»»

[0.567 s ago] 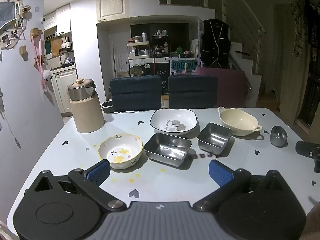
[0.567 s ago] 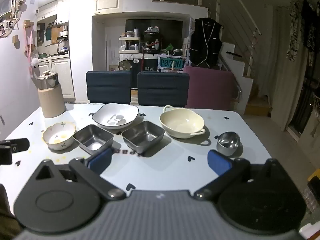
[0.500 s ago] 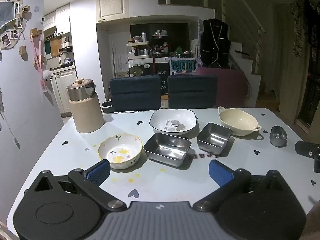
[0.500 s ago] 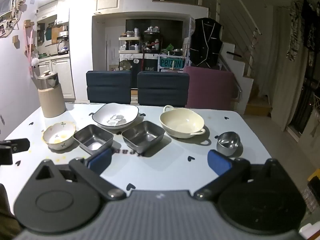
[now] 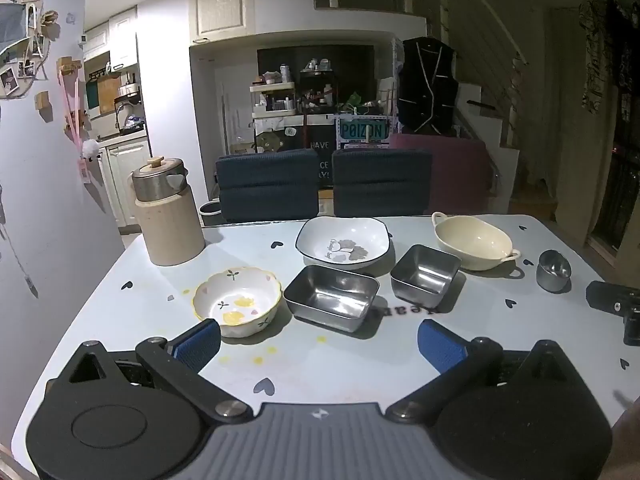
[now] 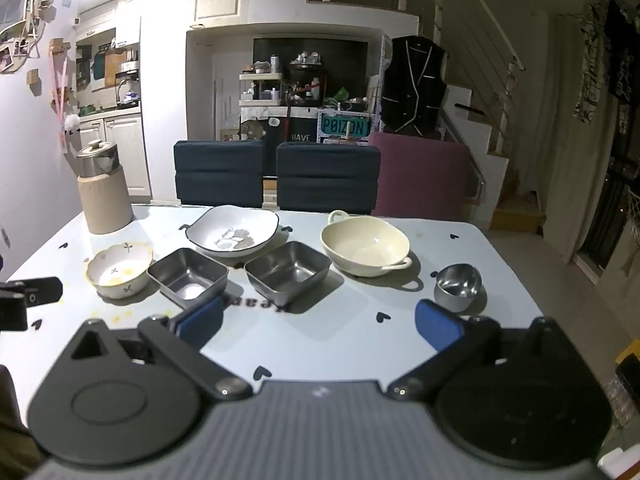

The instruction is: Organize plates and bowls

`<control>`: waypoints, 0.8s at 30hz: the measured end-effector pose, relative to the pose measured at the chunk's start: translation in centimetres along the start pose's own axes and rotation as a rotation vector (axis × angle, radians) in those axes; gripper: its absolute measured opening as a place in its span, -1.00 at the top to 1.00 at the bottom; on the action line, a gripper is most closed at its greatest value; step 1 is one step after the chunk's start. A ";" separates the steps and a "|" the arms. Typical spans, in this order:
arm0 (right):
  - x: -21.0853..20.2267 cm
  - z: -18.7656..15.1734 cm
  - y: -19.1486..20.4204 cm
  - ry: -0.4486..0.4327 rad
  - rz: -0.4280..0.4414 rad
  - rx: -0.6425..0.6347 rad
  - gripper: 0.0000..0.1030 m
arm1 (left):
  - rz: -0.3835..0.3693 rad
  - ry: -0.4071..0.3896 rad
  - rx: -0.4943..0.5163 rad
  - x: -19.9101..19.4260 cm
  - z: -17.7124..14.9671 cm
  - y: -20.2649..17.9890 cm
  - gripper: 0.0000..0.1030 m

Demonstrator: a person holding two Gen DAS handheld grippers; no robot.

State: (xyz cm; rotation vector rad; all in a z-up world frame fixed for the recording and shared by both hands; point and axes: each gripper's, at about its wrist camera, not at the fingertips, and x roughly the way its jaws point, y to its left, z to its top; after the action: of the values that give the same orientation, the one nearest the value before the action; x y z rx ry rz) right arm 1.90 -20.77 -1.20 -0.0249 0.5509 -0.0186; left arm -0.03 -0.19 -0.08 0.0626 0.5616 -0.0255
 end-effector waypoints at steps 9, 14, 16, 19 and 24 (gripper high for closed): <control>0.0 0.0 0.0 0.002 -0.003 -0.002 -1.00 | 0.000 0.001 -0.001 0.0 0.0 0.0 -1.00; -0.1 -0.2 0.3 0.004 -0.005 -0.005 -1.00 | -0.002 0.003 -0.001 0.5 -0.2 -0.3 -1.00; 0.0 -0.1 0.3 0.005 -0.007 -0.006 -1.00 | -0.003 0.003 -0.001 0.5 -0.1 -0.3 -1.00; 0.1 -0.1 0.2 0.005 -0.007 -0.006 -1.00 | -0.003 0.003 -0.002 0.5 -0.1 -0.3 -1.00; 0.2 -0.1 0.3 0.007 -0.007 -0.007 -1.00 | -0.004 0.003 -0.003 0.5 -0.1 -0.2 -1.00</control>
State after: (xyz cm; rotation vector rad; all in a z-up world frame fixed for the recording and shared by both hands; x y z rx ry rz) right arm 2.04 -20.50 -1.35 -0.0339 0.5575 -0.0240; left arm 0.28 -0.42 -0.45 0.0585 0.5643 -0.0280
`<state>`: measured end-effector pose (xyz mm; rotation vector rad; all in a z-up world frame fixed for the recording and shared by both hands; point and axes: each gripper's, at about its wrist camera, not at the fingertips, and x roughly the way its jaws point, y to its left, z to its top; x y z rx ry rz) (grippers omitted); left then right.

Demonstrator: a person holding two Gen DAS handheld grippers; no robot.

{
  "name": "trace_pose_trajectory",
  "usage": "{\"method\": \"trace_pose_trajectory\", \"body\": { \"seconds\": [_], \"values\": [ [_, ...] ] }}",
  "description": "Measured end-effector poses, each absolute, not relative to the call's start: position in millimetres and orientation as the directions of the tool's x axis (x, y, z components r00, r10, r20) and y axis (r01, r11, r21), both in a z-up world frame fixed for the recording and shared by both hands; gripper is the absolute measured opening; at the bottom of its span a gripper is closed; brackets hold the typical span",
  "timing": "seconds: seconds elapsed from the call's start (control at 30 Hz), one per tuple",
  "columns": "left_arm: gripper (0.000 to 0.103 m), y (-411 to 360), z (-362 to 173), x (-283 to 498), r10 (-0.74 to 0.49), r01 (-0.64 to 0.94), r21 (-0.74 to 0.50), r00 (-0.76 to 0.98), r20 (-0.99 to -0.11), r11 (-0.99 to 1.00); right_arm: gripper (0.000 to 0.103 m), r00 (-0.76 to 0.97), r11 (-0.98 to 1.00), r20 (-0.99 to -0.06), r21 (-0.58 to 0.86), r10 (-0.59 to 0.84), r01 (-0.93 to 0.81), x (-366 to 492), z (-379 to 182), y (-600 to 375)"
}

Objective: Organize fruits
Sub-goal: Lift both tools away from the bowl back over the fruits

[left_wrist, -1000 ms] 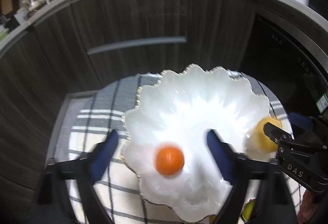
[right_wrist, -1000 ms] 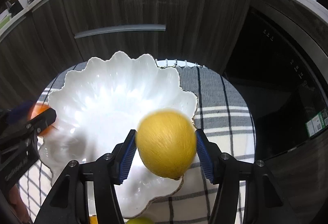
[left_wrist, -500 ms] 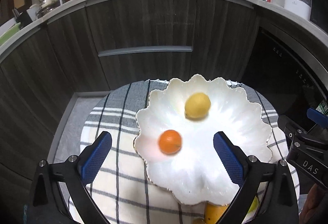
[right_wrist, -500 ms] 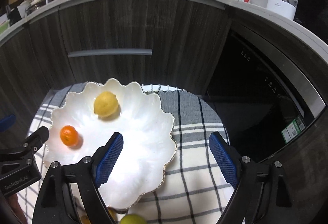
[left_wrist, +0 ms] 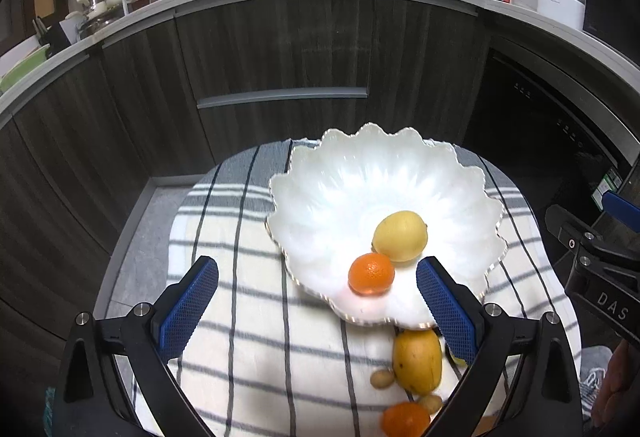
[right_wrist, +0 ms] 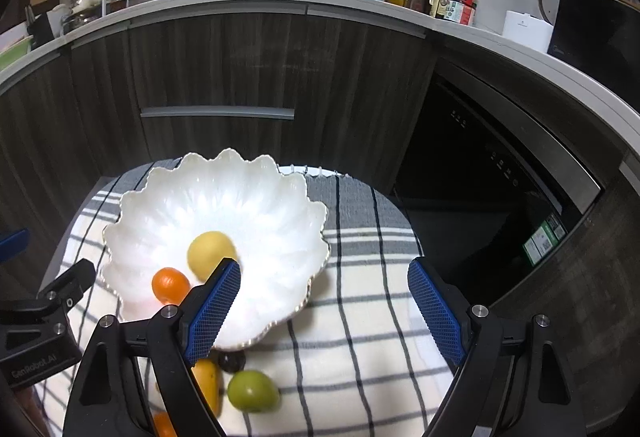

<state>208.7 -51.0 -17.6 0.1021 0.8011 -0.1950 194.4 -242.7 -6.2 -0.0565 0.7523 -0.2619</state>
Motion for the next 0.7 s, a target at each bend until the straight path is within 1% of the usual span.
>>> {"method": "trace_pose_trajectory", "body": {
  "seconds": [0.47, 0.7],
  "values": [
    [0.101, -51.4, -21.7, 148.3, -0.163, 0.241, 0.015, 0.698, -0.698, 0.97, 0.086, 0.696, 0.965, -0.672, -0.13, -0.254, 0.227, 137.6, -10.9, -244.1],
    [0.101, -55.7, -31.8, 127.3, -0.172, 0.257, 0.015, 0.688, -0.705, 0.966, 0.086, 0.668, 0.968, -0.705, -0.114, -0.238, 0.225, 115.0, -25.6, -246.5]
  ]
}}
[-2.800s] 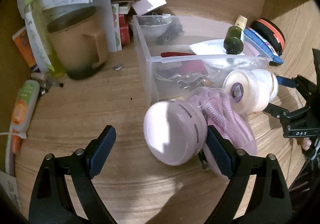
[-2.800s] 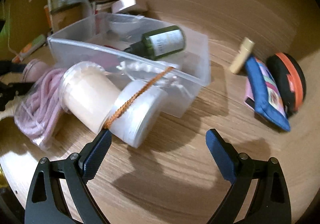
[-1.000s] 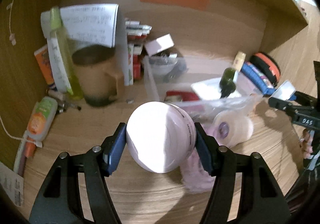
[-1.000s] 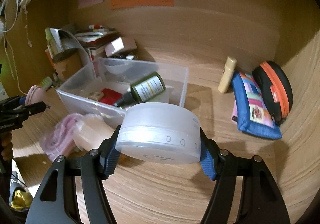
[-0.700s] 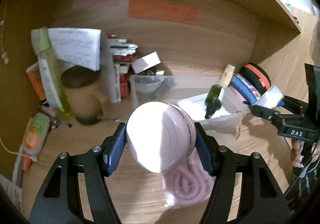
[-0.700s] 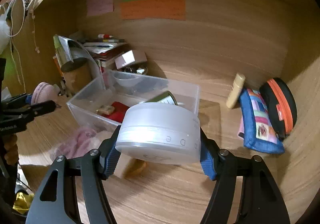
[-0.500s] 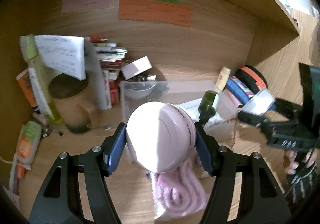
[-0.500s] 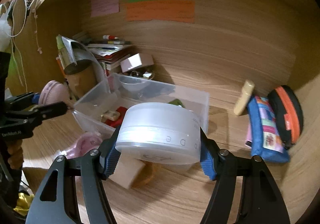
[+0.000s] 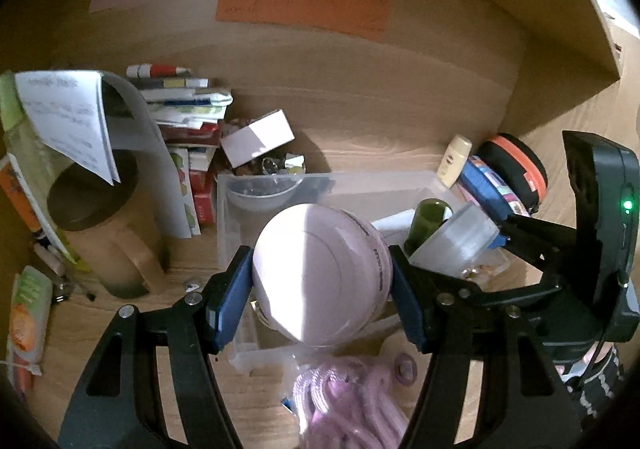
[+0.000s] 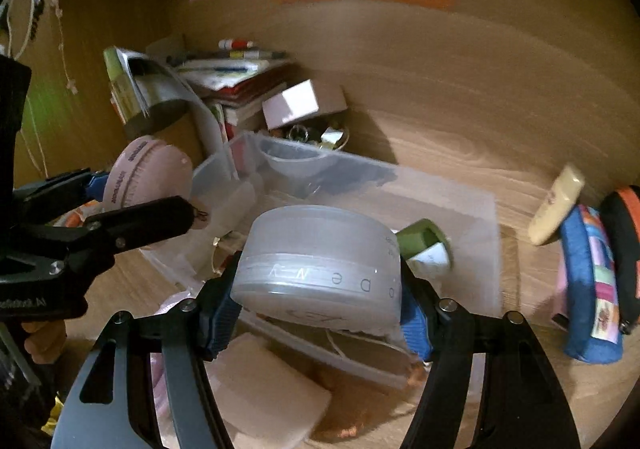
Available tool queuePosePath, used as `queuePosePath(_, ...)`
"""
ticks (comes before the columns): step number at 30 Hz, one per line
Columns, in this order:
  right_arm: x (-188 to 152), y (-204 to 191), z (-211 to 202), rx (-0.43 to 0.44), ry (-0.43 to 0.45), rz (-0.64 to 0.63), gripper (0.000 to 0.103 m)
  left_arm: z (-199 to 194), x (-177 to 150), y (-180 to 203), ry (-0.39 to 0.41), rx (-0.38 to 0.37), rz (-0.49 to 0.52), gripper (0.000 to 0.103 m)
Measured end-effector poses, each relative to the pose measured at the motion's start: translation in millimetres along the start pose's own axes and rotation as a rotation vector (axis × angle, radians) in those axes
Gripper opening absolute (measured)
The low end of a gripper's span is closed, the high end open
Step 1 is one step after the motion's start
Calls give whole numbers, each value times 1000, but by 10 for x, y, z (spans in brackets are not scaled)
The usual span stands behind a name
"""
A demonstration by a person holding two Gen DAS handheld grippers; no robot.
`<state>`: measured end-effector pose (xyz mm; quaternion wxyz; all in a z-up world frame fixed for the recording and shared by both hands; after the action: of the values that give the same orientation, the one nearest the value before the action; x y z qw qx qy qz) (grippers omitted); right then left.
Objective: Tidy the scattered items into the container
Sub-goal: 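Lower the pink container and tape roll into the clear box and release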
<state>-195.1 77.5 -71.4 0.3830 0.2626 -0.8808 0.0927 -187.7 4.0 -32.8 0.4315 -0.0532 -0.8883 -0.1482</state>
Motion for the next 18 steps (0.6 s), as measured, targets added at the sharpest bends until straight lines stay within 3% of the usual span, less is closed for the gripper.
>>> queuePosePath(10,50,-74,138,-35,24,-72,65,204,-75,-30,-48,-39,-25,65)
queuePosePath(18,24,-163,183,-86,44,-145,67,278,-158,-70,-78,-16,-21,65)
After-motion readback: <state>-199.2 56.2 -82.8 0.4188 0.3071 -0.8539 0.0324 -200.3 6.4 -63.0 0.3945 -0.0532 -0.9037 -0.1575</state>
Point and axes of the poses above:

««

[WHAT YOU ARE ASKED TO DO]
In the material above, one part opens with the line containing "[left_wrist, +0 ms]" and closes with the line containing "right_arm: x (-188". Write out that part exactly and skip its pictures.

[RESPONSE]
[left_wrist, +0 ms] 
[right_wrist, +0 ms] 

<state>208.7 -51.0 -17.6 0.1021 0.8011 -0.1950 194.4 -242.7 -6.2 -0.0565 0.7523 -0.2619</state>
Motion for the next 0.7 s, a target at each bend until the straight path is within 1% of the usual span.
>>> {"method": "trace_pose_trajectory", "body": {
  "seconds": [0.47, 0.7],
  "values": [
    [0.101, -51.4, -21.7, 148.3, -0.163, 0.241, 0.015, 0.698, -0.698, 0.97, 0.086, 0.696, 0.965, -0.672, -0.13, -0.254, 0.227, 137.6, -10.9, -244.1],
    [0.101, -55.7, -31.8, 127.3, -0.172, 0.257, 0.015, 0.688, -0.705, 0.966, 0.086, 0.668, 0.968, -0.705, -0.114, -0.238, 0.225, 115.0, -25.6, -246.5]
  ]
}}
[-2.800s] 
[-2.800s] 
[-1.000s] 
[-1.000s] 
[-0.700s] 
[-0.700s] 
[-0.500s] 
[-0.500s] 
[+0.000s] 
[+0.000s] 
Available tool queuePosePath, used as `queuePosePath(_, ...)`
"""
ticks (comes before the columns): step number at 30 Hz, one per line
Columns, in this order:
  right_arm: x (-188 to 152), y (-204 to 191), z (-211 to 202), rx (-0.43 to 0.44), ry (-0.43 to 0.45), rz (-0.64 to 0.63), gripper (0.000 to 0.103 m)

Nothing more remains to be added to the answer.